How often does the winning team score more baskets in NBA games?
Dec 23, 2021
r
basketball
Okay, the title sounds kind of stupid at first glance, but hear me out…
Recently, I tried to explain the rules of basketball to a friend. While attempting to boil down the game of basketball to its bare bones, I resorted to “just count how many times the ball goes through the hoop.” Forget about whether it’s a free throw, 2-pt field goal, or a three, just count how many times the ball goes through the hoop for each team. It sounds intuitive, but I don’t actually know how well this strategy works out in real life.
This led me to a simple question: how often would counting how often the ball goes through the hoop for each team correctly tell you which team actually won?
Data
I found a dataset of NBA game data with player stats on Kaggle. It goes from 2004 season through December 2020. I’m going to use only full seasons, so 2004-2019.
Analysis
Importing datasets with only necessary columns. The games dataset is only for joining season information to game_details.
require(tidyverse)
games <- readr::read_csv("games.csv",
col_select = c("GAME_DATE_EST",
"GAME_ID",
"SEASON"))
game_details <- readr::read_csv("games_details.csv",
col_select = c("GAME_ID",
"TEAM_ABBREVIATION",
"PLAYER_ID",
"FGM",
"FG3M",
"FTM",
"PTS"))
game_details <- game_details %>% dplyr::left_join(games, by = "GAME_ID")
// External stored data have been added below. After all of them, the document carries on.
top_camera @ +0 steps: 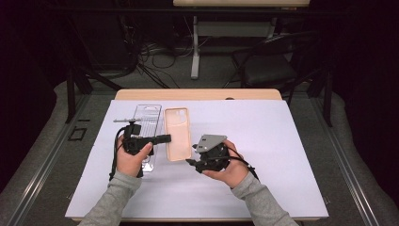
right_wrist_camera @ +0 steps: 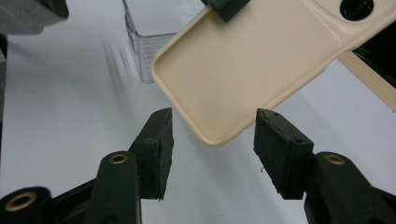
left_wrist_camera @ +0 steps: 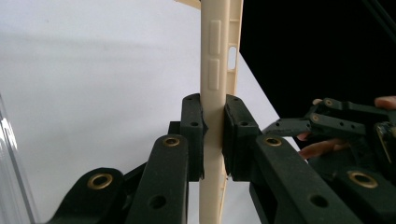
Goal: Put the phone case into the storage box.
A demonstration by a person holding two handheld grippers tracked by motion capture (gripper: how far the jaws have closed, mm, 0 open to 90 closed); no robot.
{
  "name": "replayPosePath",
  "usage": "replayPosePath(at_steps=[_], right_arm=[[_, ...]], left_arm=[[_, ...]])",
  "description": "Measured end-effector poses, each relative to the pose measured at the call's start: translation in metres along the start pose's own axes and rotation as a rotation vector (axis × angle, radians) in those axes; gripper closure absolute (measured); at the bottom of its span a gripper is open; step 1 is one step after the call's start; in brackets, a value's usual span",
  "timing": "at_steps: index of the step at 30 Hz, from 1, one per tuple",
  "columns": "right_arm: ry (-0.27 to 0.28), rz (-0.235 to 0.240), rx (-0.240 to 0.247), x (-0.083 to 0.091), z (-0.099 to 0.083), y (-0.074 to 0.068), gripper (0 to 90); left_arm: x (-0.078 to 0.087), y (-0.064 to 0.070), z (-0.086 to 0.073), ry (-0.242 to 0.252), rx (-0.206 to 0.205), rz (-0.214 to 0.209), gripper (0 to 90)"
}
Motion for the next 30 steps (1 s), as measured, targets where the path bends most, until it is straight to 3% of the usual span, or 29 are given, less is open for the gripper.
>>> replayPosePath(at_steps=[5,11,19,28,30], right_arm=[[0.013,0.019,-0.088,0.000,-0.004,0.005,46.0],[0.030,0.027,-0.157,0.001,-0.005,0.008,43.1],[0.095,0.049,-0.305,0.002,-0.008,0.015,36.6],[0.160,0.041,-0.445,0.003,-0.013,0.022,39.4],[0.162,0.047,-0.454,0.003,-0.015,0.023,40.2]], left_arm=[[0.001,0.001,-0.001,0.001,-0.018,-0.005,80.9],[0.000,0.002,-0.003,0.002,-0.034,-0.004,80.9],[0.001,0.007,-0.005,0.015,-0.055,-0.023,80.9],[0.000,0.009,-0.008,0.024,-0.076,-0.027,80.9],[-0.001,0.009,-0.009,0.022,-0.076,-0.030,80.9]])
Point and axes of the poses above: each handheld gripper's, and its own axes: x roughly backward along the jaws, z roughly out of its top, y roughly to its right, the point moved 6 cm from there along -x, roughly forward along the jaws, and after that the axes turned 12 degrees about x, right-handed, at the moved point
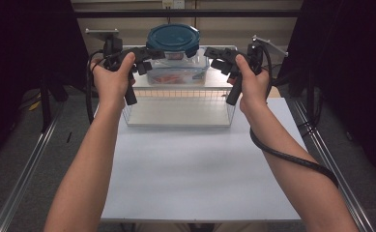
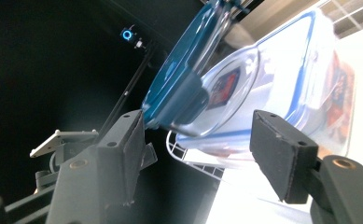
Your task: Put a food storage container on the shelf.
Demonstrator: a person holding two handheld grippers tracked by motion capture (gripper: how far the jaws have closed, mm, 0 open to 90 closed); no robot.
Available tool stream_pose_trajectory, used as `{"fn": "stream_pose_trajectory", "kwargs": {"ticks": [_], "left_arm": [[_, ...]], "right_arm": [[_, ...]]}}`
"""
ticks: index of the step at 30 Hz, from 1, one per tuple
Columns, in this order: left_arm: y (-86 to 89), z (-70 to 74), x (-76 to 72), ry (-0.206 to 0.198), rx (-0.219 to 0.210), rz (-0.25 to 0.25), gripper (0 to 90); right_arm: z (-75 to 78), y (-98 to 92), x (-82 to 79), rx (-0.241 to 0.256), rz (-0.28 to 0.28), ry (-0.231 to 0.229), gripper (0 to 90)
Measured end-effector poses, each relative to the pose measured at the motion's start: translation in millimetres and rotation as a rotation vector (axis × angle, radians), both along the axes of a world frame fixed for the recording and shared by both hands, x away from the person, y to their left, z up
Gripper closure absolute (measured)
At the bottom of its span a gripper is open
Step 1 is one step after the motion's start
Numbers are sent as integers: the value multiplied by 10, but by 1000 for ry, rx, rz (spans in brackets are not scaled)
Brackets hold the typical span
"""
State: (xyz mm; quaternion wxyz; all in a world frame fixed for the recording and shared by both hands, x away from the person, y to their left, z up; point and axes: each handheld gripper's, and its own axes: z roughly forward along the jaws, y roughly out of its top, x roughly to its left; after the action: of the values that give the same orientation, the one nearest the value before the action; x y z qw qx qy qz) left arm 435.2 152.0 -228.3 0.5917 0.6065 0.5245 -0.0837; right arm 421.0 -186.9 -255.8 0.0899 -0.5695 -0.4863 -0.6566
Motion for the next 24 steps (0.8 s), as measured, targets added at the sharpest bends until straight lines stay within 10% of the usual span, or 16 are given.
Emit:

I’m only interested in full season, so I filter down to only full seasons in the dataset (2004-2019).
game_details <- game_details %>% dplyr::filter(SEASON >= 2004 & SEASON <= 2019)
I want to compare PTS (points) to B (buckets) for each game. B (buckets) is a field I’m creating that adds up FGM (field goals made) and FTM (free throws made). Note that FG3M (3-point field goals made) is a subset of FGM, which is why it’s not included in B.
game_sum <- game_details %>%
dplyr::group_by(GAME_ID, TEAM_ABBREVIATION) %>%
dplyr::summarise(PTS = sum(PTS),
B = sum(FGM,FTM))
To answer the question, I have to compare points and buckets between the two teams for each game.
If for a given game, the winning team scores more buckets, my basic basket counting method worked! Otherwise, it didn’t. sadface
# RESULT: Result of game in points, WIN or LOSE
game_sum <- game_sum %>%
dplyr::arrange(GAME_ID, desc(PTS)) %>%
dplyr::mutate(RESULT = ifelse(row_number() == 1, "WIN","LOSE"))
# MORE_B: Scored more buckets, YES or NO
game_sum <- game_sum %>%
dplyr::arrange(GAME_ID, desc(B)) %>%
dplyr::mutate(MORE_B = ifelse(row_number() == 1, "YES","NO"))
# How often did the winning team score more buckets?
answer <- game_sum %>%
dplyr::filter(RESULT == "WIN") %>%
dplyr::group_by(MORE_B) %>%
dplyr::summarise(GAME_COUNT = n()) %>%
dplyr::mutate(PCT = round(GAME_COUNT / sum(GAME_COUNT), 3))
Result
How often does the winning team score more baskets, regardless of whether the baskets count for 1pt, 2pt, or 3pts?
Nearly all of the time.
ggplot(answer, aes(x=MORE_B, y=PCT)) +
geom_bar(stat="identity") +
geom_text(aes(label = sprintf("%1.1f%%", 100*PCT)), vjust = -0.5) +
labs(title = "Counting baskets is a surprisingly accurate strategy",
x = "Did the winning team score more baskets?",
y = "Percent of NBA games (2004-2019)") +
theme_classic() +
theme(axis.text=element_text(size=12),
axis.text.y=element_blank(),
axis.ticks.y=element_blank())